No hardware acceleration needed to execute the code in this notebook.

### Settings

Install the missing requirements in the Colab VM (Hugging Face's Transformer and sacremoses).

In [None]:
!pip install transformers sacremoses

Import the necessary packages/classes.

In [None]:
import torch
from transformers import pipeline, set_seed
from transformers import BioGptTokenizer, BioGptForCausalLM

Load a pretrained model.

In [None]:
model = BioGptForCausalLM.from_pretrained("microsoft/biogpt")
tokenizer = BioGptTokenizer.from_pretrained("microsoft/biogpt")

### Text Generation

Create the generation pipeline.

In [None]:
generator = pipeline('text-generation', model=model, tokenizer=tokenizer)
set_seed(42)

Set the prompt for the model, the maximum lenght of each generated text sequence and the maximum number of sequences to generate.

In [None]:
prompt = "Psoralen is" #@param {type: "string"}
generated_sequence_max_length = 60 #@param {type:"slider", min:10, max:200, step:1}
num_return_sequences = 3 #@param {type:"slider", min:1, max:20, step:1}

Generate text. The generated sequences are printed to the code cell output.

In [None]:
generator(prompt, 
          max_length=generated_sequence_max_length, 
          num_return_sequences=num_return_sequences, 
          do_sample=True)

### Beam-Search Decoding

Set the minimum and max lenght of the generated text and the number of beams. The prompt for the model is the same set as for previous form for text generation.

In [None]:
generated_text_min_length = 100 #@param {type:"slider", min:10, max:200, step:1}
generated_text_max_length = 1024 #@param {type:"slider", min:300, max:1200, step:1}
num_beams = 5 #@param {type:"slider", min:1, max:10, step:1}

Get the feature of the given prompt in PyTorch format.

In [None]:
inputs = tokenizer(prompt, return_tensors="pt")

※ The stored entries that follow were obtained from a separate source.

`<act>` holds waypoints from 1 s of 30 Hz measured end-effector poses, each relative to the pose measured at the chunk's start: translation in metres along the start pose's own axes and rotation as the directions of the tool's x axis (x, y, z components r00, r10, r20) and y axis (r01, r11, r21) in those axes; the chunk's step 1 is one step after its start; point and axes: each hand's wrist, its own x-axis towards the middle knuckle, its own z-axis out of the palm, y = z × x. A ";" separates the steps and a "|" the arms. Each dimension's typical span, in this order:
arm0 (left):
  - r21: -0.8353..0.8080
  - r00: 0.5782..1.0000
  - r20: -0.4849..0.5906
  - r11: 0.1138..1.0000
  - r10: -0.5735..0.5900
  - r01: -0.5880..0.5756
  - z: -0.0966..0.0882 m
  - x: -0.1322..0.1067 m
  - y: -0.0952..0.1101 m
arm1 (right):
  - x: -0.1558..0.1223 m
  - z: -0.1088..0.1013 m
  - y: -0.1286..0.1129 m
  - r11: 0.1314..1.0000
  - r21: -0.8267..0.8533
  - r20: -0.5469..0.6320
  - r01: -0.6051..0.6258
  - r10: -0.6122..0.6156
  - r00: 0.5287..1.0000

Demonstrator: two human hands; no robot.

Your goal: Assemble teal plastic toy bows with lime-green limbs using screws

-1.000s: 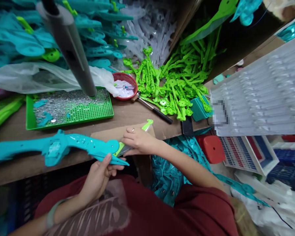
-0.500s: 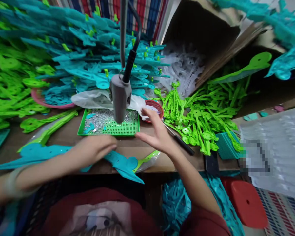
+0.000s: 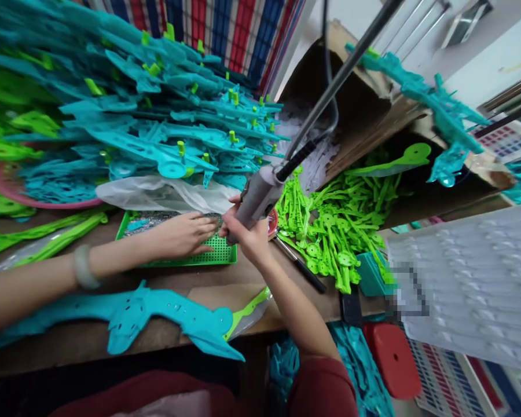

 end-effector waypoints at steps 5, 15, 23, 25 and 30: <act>0.026 0.992 0.108 0.997 0.066 -0.070 -0.002 -0.002 -0.016 | -0.002 0.009 0.028 0.992 -0.063 -0.188 0.111 -0.121 0.975; 0.218 0.987 -0.112 0.972 0.112 -0.085 0.064 -0.097 0.144 | 0.005 0.014 0.063 0.985 0.005 -0.272 0.173 -0.165 0.948; 0.250 0.966 -0.141 0.952 0.218 -0.179 0.098 -0.097 0.154 | 0.007 0.013 0.069 0.988 -0.009 -0.284 0.156 -0.152 0.947; 0.277 0.961 -0.161 0.945 0.225 -0.174 0.101 -0.094 0.151 | 0.007 0.012 0.069 0.987 -0.004 -0.283 0.160 -0.154 0.947; 0.341 0.939 -0.270 0.933 0.211 -0.112 0.109 -0.089 0.152 | 0.009 0.012 0.076 0.984 -0.014 -0.287 0.178 -0.174 0.942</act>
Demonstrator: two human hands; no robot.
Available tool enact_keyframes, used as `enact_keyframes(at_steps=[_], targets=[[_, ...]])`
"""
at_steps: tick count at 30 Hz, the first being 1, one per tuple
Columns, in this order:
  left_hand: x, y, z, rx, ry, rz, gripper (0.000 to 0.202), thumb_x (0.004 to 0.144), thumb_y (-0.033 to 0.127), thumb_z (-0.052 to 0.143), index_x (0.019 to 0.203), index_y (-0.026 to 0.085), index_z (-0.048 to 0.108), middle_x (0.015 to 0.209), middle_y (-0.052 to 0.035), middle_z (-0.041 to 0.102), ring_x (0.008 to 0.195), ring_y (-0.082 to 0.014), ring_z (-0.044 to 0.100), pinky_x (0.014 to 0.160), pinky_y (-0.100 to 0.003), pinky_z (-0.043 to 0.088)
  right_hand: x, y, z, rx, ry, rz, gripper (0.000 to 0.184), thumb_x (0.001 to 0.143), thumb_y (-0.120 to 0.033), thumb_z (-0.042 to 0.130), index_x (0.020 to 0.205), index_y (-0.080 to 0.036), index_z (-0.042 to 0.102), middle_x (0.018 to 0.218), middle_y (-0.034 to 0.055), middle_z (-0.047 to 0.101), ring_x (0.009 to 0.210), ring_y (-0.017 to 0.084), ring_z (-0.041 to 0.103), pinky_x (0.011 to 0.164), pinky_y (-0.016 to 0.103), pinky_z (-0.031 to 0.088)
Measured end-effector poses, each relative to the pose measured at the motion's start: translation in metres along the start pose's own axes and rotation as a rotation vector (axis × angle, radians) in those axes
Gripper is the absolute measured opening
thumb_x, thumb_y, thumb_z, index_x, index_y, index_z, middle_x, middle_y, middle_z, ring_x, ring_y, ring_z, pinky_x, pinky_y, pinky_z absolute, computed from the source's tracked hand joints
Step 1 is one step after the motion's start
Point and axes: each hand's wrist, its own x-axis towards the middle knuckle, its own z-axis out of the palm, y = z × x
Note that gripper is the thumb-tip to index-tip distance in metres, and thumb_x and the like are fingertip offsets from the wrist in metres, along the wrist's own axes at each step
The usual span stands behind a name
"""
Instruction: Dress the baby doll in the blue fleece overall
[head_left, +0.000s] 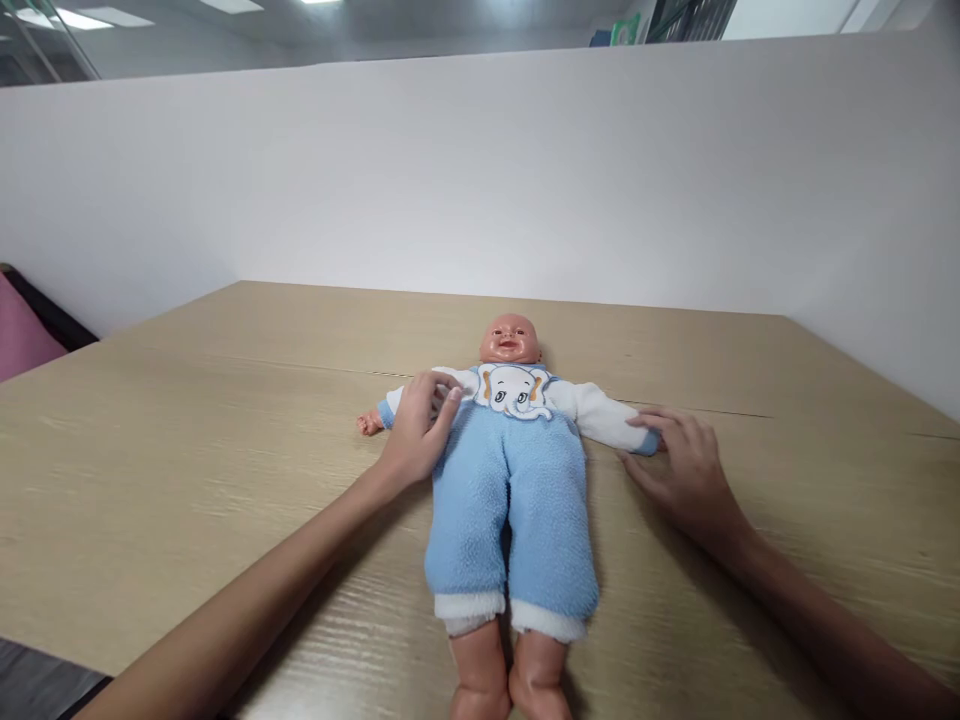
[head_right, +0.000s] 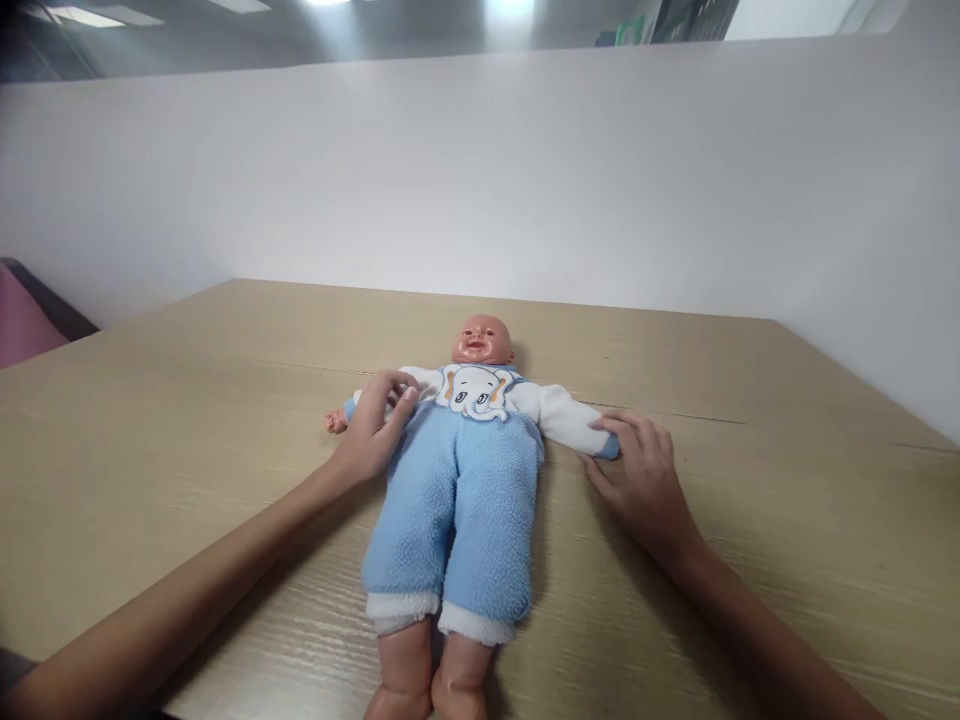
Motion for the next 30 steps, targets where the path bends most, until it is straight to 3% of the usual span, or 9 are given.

Do beam-search decoding. The generated text is printed to the code cell output.

In [None]:
with torch.no_grad():
    beam_output = model.generate(**inputs,
                                min_length=generated_text_min_length,
                                max_length=generated_text_max_length,
                                num_beams=num_beams,
                                early_stopping=True
                                )
tokenizer.decode(beam_output[0], skip_special_tokens=True)